1005 GMT July 15, 2019
In such conditions, the body's own levels of hydrogen sulfide are depleted, thought to be consumed by oxidants in the tissues and blood. Now, in laboratory tests, studies led by University of Exeter Medical School, in collaboration with the Slovak Academy of Sciences, found that replenishing these levels through tiny doses of AP39 yielded significant benefits, Bioscience Technology wrote.
The work, supported by the Slovak Research and Development Agency found that administration of AP39 to animals with high blood pressure significantly lowered heart rate, blood pressure and blood vessel stiffness.

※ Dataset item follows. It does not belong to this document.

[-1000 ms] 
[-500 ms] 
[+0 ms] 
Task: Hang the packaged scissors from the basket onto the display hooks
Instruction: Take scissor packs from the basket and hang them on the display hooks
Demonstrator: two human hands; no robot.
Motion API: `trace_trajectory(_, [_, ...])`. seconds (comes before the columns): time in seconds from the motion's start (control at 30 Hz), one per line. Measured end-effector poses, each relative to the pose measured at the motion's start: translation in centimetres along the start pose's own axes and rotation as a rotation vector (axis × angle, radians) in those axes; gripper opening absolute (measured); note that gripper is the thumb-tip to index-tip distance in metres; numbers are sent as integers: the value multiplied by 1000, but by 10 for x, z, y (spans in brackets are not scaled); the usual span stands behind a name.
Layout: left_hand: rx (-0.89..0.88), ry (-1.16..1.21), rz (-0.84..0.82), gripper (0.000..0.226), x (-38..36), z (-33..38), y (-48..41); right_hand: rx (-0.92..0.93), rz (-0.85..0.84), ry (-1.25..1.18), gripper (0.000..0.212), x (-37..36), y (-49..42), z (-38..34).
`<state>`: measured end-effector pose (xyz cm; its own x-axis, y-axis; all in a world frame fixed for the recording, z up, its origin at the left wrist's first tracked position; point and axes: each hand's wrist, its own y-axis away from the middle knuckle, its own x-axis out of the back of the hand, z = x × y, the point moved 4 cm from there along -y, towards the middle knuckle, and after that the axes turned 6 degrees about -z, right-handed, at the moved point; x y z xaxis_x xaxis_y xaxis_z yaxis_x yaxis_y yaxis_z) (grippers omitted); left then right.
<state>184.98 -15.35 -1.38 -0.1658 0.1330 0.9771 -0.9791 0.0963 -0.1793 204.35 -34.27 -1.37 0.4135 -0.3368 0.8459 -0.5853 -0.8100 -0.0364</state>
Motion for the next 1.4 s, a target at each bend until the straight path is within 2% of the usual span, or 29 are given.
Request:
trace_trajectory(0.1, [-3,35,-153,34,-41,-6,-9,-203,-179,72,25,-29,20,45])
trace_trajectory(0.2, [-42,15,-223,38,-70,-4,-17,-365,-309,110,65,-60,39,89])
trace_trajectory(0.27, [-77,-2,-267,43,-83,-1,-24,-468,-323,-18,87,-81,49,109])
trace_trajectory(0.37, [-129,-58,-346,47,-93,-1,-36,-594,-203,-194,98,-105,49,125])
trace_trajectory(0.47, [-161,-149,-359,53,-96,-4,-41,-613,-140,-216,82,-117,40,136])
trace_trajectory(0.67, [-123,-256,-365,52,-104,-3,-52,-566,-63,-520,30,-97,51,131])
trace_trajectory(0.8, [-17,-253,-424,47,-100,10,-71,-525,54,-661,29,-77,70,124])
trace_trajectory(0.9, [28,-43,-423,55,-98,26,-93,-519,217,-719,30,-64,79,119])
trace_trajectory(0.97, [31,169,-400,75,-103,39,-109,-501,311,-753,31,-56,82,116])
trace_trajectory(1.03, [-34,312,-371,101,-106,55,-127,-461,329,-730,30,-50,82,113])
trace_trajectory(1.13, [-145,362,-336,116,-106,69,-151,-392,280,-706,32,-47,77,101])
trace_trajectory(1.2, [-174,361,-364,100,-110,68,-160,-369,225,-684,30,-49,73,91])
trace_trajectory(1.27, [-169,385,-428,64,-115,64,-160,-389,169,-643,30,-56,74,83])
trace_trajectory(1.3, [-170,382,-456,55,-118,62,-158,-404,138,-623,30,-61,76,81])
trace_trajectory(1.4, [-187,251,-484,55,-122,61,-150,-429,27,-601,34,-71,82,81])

Professor Matt Whiteman, of the University of Exeter Medical School, who led the study, said: "This research significantly adds to our growing body of evidence that hydrogen sulfide could hold the key to new and effective therapies in humans. We are still at an early stage, but so far the key to success appears to be getting hydrogen sulfide delivered to the right place inside cells and mimicking the way the body naturally produces this gas. The mechanism may be through blocking a calcium channel on the heart that regulates heartbeat, slowing it down. Clinically used drugs which also block this channel have similar effects, but more than 10 fold higher doses are required."
The research team is now investigating the effects of AP39 in other models of heart and blood vessel disease, such as cardiac arrest and heart attacks.